Action item - Identify all lines of the data containing the string "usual" and copy them.

Input data -

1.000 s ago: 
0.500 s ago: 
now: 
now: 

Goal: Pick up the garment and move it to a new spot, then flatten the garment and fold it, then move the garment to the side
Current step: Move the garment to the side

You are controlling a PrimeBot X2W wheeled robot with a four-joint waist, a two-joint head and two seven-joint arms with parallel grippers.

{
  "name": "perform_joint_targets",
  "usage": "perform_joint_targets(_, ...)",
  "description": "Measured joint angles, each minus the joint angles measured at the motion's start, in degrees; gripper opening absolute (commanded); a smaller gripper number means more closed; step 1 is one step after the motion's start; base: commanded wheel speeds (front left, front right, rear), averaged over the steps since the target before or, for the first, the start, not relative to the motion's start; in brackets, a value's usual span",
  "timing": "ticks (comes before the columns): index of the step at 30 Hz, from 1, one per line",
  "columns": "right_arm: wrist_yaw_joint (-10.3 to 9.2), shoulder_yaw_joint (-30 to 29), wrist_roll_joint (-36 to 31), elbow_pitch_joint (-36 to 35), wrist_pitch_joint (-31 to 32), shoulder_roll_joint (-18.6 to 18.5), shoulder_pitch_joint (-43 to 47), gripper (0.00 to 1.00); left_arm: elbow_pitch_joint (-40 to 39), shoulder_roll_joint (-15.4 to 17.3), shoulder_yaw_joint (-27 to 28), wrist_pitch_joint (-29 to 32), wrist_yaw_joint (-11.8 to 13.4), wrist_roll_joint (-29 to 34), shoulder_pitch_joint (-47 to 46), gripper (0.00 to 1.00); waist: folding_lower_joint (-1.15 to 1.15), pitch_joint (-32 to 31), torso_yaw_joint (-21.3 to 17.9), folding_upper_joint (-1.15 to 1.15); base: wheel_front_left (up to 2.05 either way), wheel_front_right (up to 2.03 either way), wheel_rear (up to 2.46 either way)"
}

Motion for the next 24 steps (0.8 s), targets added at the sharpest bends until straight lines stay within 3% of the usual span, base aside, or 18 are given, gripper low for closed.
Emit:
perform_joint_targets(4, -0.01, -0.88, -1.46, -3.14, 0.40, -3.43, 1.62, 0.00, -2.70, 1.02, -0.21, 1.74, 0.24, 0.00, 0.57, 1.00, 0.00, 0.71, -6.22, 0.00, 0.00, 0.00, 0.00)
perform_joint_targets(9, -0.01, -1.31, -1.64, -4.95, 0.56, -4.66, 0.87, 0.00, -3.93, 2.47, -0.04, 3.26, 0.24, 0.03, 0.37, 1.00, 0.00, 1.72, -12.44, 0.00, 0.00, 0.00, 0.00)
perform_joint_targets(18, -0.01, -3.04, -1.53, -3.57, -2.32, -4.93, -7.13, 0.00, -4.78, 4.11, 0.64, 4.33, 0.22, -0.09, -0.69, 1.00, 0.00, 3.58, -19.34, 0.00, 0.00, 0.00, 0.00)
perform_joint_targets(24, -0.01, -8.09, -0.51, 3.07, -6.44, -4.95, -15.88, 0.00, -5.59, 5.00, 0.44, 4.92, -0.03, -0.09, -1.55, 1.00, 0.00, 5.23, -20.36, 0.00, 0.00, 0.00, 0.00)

Worked solution -
  "description": "Measured joint angles, each minus the joint angles measured at the motion's start, in degrees; gripper opening absolute (commanded); a smaller gripper number means more closed; step 1 is one step after the motion's start; base: commanded wheel speeds (front left, front right, rear), averaged over the steps since the target before or, for the first, the start, not relative to the motion's start; in brackets, a value's usual span",
Motion for the next 24 steps (0.8 s), targets added at the sharpest bends until straight lines stay within 3% of the usual span, base aside, or 18 are given, gripper low for closed.

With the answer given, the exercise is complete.